Queer originally meant someone or something a bit strange and different from the mainstream and was used as a put-down for gays. In the 1980’s queer moved from being a term of abuse to being a statement of rebellion against heterosexual norms. So what’s in a label?
My first full-time permanent job was in 1972 in Polymark, a company in Shepherd’s Bush. London, producing print-on labels which revolutionised sew-on labels. Since then, I have I lived through decades of labels, masks and badges. Now I put my tongue in my cheek when I label myself as an old-cis-woman-socialist-feminist-bisexual-Irish-European with a dash of British Individual labels added together are still not enough to give me a sense of self. I had many identities and wore many masks in my transition from convent schoolgirl in an Ulster border town to a pensioner on the other side of the Ulster border many decades later . When I looked up the company Polymark to see if it still existed I was struck by the way they have diversified around the heat transfer system and now also do barcodes. As our identities move towards QR codification, I ask myself again about labels and what they do my sense of self.
When I read other Ulster writes who have been around for a while, like the writer-presenter John Kelly, I realise the historical period, class and place we grow up in are more important than the masks we wear. In forging a sense of self my emotions and values are at the heart of my identity. What have labels to say about my two motivating forces – writing and climate action? How can labels help me explore my main themes which are exploring gender, and human rights? Cultural exploration is tainted by the invention of race. No labels describe how power over the “other” has been at the heart of the accumulation of wealth which has progressed steadily in my seventy plus years..

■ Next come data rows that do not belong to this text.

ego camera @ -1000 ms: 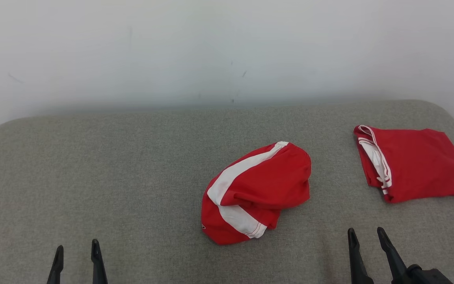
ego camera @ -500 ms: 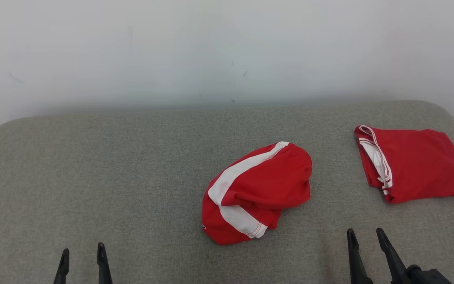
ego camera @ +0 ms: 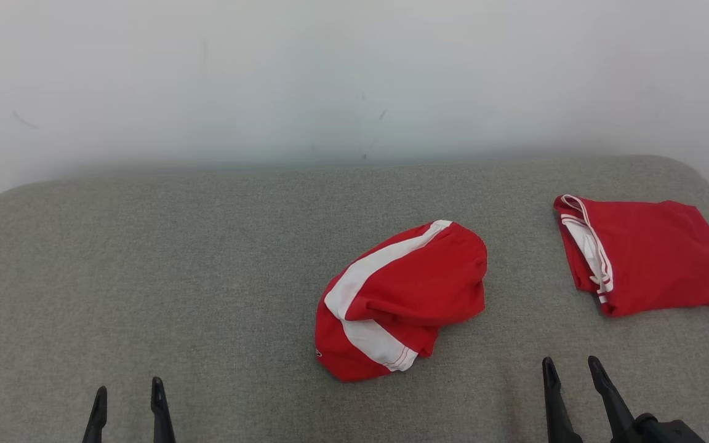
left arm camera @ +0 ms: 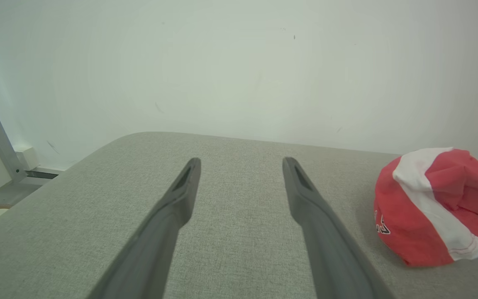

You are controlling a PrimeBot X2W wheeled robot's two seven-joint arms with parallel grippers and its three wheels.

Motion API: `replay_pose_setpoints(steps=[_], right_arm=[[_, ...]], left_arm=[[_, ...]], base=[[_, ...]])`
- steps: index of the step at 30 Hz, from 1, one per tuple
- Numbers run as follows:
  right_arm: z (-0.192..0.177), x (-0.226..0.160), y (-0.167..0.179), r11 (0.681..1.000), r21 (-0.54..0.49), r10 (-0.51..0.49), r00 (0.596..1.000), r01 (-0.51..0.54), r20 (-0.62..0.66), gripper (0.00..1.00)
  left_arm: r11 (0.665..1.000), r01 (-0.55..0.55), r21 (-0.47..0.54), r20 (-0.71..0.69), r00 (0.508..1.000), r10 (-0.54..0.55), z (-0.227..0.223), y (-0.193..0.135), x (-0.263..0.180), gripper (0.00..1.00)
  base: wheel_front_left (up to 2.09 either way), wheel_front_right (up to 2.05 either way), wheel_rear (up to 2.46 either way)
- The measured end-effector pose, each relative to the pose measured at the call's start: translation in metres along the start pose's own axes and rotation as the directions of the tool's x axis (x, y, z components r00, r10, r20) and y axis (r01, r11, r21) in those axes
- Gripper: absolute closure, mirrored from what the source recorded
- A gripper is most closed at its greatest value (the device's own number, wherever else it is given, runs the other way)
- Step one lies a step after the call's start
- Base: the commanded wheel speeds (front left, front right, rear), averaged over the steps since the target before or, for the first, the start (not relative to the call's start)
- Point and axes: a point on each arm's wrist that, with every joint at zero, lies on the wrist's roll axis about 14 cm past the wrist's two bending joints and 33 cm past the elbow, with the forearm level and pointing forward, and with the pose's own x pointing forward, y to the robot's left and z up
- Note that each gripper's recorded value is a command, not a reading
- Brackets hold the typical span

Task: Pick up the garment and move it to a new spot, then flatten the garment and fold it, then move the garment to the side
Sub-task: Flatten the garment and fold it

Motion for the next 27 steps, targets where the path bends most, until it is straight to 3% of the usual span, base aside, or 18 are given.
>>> replay_pose_setpoints(steps=[13,23,27], right_arm=[[0.000,0.000,0.000,1.000,0.000,0.000,1.000,0.000,0.000,0.00],[0.001,0.001,0.002,1.000,0.002,0.007,1.000,-0.007,0.003,0.00],[0.001,0.000,0.003,1.000,0.003,0.009,1.000,-0.009,0.005,0.00]], left_arm=[[1.000,-0.008,0.025,-0.020,1.000,0.009,-0.006,0.002,-0.002,0.00],[0.988,-0.008,0.155,-0.040,0.999,0.014,-0.013,0.007,-0.007,0.00],[0.987,-0.010,0.161,-0.039,0.999,0.016,-0.013,0.008,-0.007,0.00]], base=[[0.00,0.00,0.00],[0.00,0.00,0.00],[0.00,0.00,0.00]])
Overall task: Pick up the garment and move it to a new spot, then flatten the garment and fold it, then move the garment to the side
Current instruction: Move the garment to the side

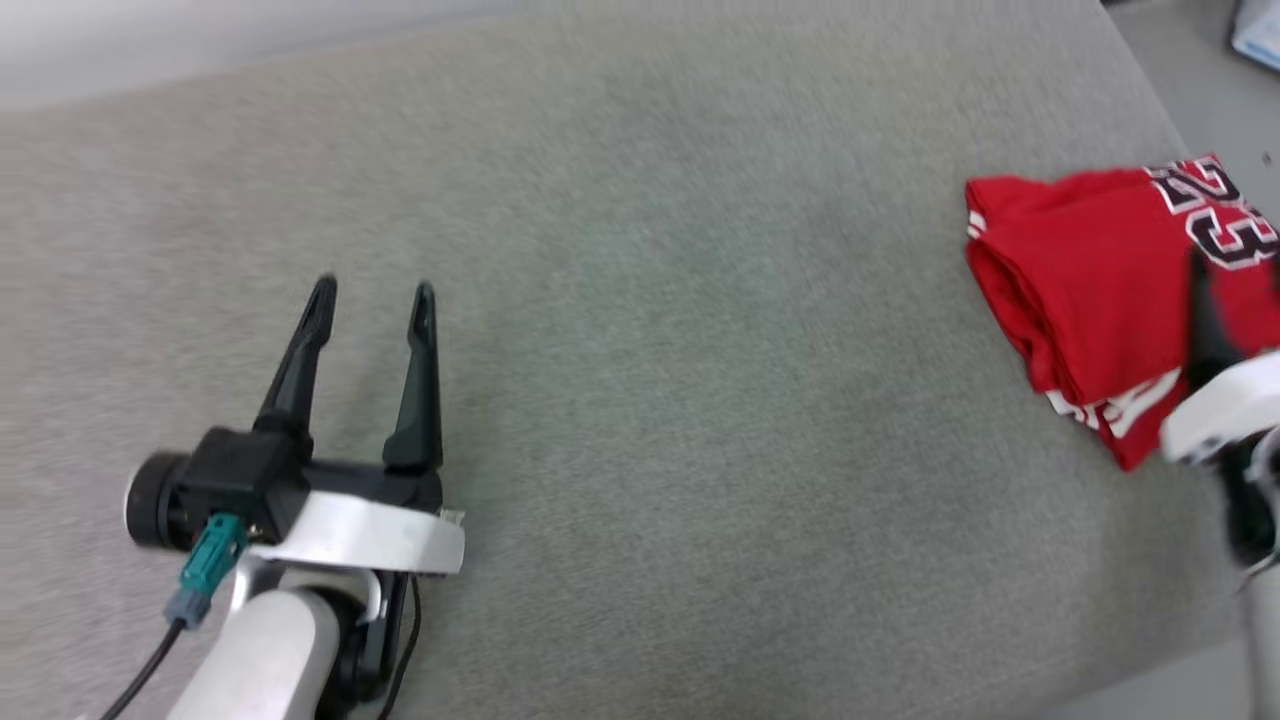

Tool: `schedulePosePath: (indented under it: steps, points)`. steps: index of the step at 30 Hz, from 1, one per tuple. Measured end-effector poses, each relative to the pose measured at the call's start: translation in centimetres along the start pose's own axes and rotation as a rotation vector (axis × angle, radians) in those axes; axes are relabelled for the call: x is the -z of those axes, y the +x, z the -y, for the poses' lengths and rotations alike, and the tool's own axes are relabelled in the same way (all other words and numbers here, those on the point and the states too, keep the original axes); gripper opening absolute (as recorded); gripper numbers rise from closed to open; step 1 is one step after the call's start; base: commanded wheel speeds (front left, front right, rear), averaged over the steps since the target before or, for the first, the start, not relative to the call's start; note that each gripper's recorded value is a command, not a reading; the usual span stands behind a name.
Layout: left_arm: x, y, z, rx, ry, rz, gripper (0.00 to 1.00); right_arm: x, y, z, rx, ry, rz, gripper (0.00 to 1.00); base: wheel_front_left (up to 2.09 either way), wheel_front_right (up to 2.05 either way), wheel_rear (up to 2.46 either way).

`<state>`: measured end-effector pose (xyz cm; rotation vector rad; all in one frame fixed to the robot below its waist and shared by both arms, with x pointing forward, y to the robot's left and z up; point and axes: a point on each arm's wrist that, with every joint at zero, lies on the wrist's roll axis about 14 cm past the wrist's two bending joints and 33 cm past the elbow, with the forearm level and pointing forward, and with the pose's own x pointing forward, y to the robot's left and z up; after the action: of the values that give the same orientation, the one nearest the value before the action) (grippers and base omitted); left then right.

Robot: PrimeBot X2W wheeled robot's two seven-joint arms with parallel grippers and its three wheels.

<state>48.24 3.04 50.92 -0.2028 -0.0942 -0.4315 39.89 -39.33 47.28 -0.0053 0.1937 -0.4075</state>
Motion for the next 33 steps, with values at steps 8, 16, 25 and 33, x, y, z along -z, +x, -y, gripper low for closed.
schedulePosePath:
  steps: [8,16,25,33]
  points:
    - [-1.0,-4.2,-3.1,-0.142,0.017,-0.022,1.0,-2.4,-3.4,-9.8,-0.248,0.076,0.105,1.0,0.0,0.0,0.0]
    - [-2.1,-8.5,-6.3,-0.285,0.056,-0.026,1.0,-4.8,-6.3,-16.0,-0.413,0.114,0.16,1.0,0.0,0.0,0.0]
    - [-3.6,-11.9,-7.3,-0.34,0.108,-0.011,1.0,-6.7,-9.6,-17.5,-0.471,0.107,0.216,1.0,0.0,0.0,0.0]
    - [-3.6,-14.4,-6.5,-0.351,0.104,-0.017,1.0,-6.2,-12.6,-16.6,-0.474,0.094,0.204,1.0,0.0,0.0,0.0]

The pink dollar reminds me that art, culture, creativity, and family life have been subverted by consumerism which feeds the extremes of wealth accumulation, and which in turn has brought human nature to a crisis point. We have “gone too far” but the problem is not the “alphabet soup” of identity. While we squabble about gender labels, stereotypes or toilet facilities, right wing factions distract us from the main battle which is to reclaim our human nature with all its galactic connections, complexity and fluidity. I will explore my sense of self in a nature network.